No debe caer en esa tentación ya que la tarea catequética es profundamente humanizadora. Da a conocer y vincula a Jesucristo, que es la afirmación del hombre. Transmite el Evangelio, que es un mensaje que encierra un sentido profundo para la vida y responde a los deseos más hondos del corazón humano. Inicia en el compromiso social. Abriendo al cristiano a “las consecuencias sociales de las exigencias evangélicas” (Catechesi Tradendae, 29). Sin la catequesis que él imparte los cristianos no podrían desarrollar en el mundo una acción comprometida realmente evangélica.

Por otra parte, junto a esta dimensión social, la catequesis colabora a una inserción más humana del cristiano en la trama de lo cotidiano. Como centro de todo está el Evangelio en el Amor, con los innumerables aspectos de esta dimensión cristiana fundamental (1 Cor 13,1-13), la vida evangélica en la que inicia el catequista proporciona una honda densidad humana en la vida diaria.

La acción catequética es un servicio, y un servicio educativo a unos hombres concretos. El catequista realiza su tarea atento no sólo al mensaje del Evangelio sino al hombre a quien catequiza.

El catequista participa de la evangelización que tiene como finalidad “anunciar la Buena Nueva a toda la humanidad para que viva de ella” (Catechesi Tradendae, 18). Se trata de la “Buena Nueva del Reino que llega y que ya ha comenzado” (Evangelii Nuntiandi, 13).

Este Reino de Dios se realiza en Jesucristo:
“La evangelización debe contener siempre – como base, centro y a la vez, culmen de su dinamismo – una clara proclamación de que en Jesucristo, Hijo de Dios hecho hombre, muerto y resucitado se nos ofrece la salvación a todos los hombres, como don de la gracia y de la misericordia de Dios” (Evangelii Nuntiandi, 27).
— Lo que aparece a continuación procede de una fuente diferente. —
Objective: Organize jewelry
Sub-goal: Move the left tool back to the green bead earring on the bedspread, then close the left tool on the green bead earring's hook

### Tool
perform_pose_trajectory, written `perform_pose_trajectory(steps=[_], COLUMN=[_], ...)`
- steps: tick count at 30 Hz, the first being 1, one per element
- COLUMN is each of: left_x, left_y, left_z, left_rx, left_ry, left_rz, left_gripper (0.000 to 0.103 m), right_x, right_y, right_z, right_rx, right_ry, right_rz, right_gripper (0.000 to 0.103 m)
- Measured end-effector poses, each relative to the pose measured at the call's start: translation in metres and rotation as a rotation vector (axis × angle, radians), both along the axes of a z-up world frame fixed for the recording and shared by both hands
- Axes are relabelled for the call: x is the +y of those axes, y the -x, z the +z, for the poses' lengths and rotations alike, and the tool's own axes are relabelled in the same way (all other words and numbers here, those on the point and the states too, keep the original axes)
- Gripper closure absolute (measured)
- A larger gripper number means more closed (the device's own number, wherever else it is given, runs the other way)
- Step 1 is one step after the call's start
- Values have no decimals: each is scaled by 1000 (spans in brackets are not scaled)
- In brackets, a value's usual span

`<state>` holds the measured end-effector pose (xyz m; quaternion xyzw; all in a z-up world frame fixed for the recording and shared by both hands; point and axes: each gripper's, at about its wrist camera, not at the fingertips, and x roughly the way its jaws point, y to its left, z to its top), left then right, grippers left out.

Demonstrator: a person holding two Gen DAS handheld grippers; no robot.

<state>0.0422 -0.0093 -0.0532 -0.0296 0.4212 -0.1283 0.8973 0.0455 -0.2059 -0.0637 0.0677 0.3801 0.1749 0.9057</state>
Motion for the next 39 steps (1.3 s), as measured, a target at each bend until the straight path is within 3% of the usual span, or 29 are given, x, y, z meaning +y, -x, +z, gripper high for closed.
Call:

La Iglesia depositaria de la Revelación plena en Jesucristo, se prepara para este Tercer Milenio, se renueva espiritualmente y adecua sus métodos de trabajo evangelizador para dar una mejor respuesta al hombre de hoy. Nuestra realidad actual así lo exige. Sin embargo, hay grupos aislados que intentan meter miedo a la gente en relación al fin del mundo, acerca de mentiras propias de su organización, manipulando la Biblia con Interpretaciones de tipo “fundamentalistas”, sin base doctrinal, teológica o histórica. En este momento especial del término de dos mil años de cristianismo, es necesario predicar la Buena Nueva, predicar a Jesucristo, pero al Dios revelado por Él y no un invento humano, ¡sé cuidadoso y prepárate mejor!.